> _DATA EXTRACT_
=======
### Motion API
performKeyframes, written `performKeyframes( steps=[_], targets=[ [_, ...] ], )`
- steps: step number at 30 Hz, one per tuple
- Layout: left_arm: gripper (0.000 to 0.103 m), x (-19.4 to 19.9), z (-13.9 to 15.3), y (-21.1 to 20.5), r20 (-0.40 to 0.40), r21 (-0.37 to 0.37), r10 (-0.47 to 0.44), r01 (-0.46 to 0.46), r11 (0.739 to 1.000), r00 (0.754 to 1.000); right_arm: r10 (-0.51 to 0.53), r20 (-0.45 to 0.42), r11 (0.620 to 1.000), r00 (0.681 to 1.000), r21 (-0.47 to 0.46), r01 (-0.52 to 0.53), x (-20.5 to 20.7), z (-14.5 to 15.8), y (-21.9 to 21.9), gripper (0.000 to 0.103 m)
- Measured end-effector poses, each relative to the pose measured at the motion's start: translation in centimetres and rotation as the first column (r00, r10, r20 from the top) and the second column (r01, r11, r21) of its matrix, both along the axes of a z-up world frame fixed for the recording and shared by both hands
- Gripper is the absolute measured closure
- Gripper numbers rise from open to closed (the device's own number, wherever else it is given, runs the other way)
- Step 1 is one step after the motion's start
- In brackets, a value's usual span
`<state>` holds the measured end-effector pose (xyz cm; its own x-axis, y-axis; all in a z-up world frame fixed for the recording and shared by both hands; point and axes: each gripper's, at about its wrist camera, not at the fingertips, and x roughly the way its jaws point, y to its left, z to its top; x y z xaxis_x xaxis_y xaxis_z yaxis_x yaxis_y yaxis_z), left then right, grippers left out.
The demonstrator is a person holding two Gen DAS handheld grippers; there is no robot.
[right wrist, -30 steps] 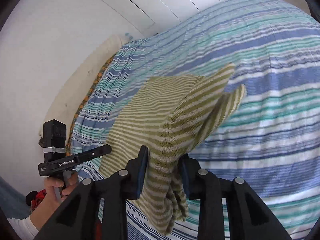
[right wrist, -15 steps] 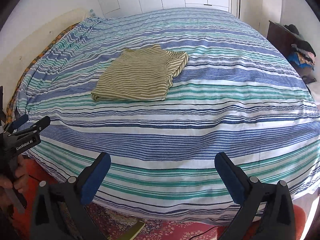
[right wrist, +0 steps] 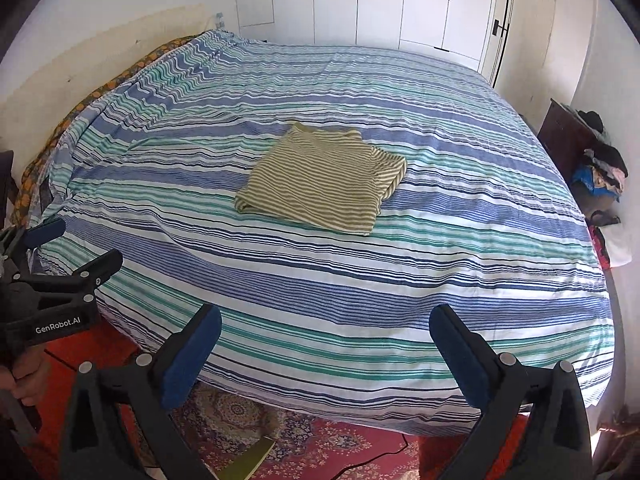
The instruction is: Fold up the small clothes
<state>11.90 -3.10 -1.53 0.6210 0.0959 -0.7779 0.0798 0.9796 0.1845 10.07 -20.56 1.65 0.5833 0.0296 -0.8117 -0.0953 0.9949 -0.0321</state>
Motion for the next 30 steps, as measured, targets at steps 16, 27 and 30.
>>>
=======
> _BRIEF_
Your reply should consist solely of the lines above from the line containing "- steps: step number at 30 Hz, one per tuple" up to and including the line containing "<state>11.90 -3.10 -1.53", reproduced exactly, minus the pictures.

> _EXERCISE SOLUTION_
- steps: step number at 30 Hz, one per tuple
- Layout: left_arm: gripper (0.000 to 0.103 m), x (-19.4 to 19.9), z (-13.9 to 15.3), y (-21.1 to 20.5), r20 (-0.40 to 0.40), r21 (-0.37 to 0.37), r10 (-0.47 to 0.44), r01 (-0.46 to 0.46), r11 (0.739 to 1.000), r00 (0.754 to 1.000); right_arm: r10 (-0.51 to 0.53), r20 (-0.45 to 0.42), r11 (0.620 to 1.000), r00 (0.681 to 1.000), r21 (-0.47 to 0.46), r01 (-0.52 to 0.53), x (-20.5 to 20.7), z (-14.5 to 15.8), y (-21.9 to 21.9), gripper (0.000 to 0.103 m)
- Measured end-effector poses, each relative to the pose measured at the motion's start: translation in centimetres and rotation as the first column (r00, r10, r20 from the top) and the second column (r01, r11, r21) of its matrix, both along the axes of a z-up world frame fixed for the recording and shared by both hands
- Gripper is the absolute measured closure
- Gripper numbers rise from open to closed (the device's own number, wherever else it is given, runs the other way)
- Step 1 is one step after the motion's start
- In brackets, a value's usual span
`<state>` holds the measured end-effector pose (xyz cm; its own x-axis, y-axis; all in a z-up world frame fixed for the recording and shared by both hands; point and axes: each gripper's, at about its wrist camera, not at the fingertips, and x roughly the way its jaws point, y to its left, z to its top; x y z xaxis_x xaxis_y xaxis_z yaxis_x yaxis_y yaxis_z), left then right, grippers left out.
The demonstrator is a person holding two Gen DAS handheld grippers; there is no robot.
[right wrist, -30 steps] 
[right wrist, -15 steps] 
[right wrist, +0 steps] 
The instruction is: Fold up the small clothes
<state>11.90 -3.10 -1.53 0.6210 0.0959 -0.7779 0.0798 0.9796 0.1845 10.07 -20.56 1.65 0.5833 0.0296 -0.8117 -0.0953 0.9949 -0.0321</state>

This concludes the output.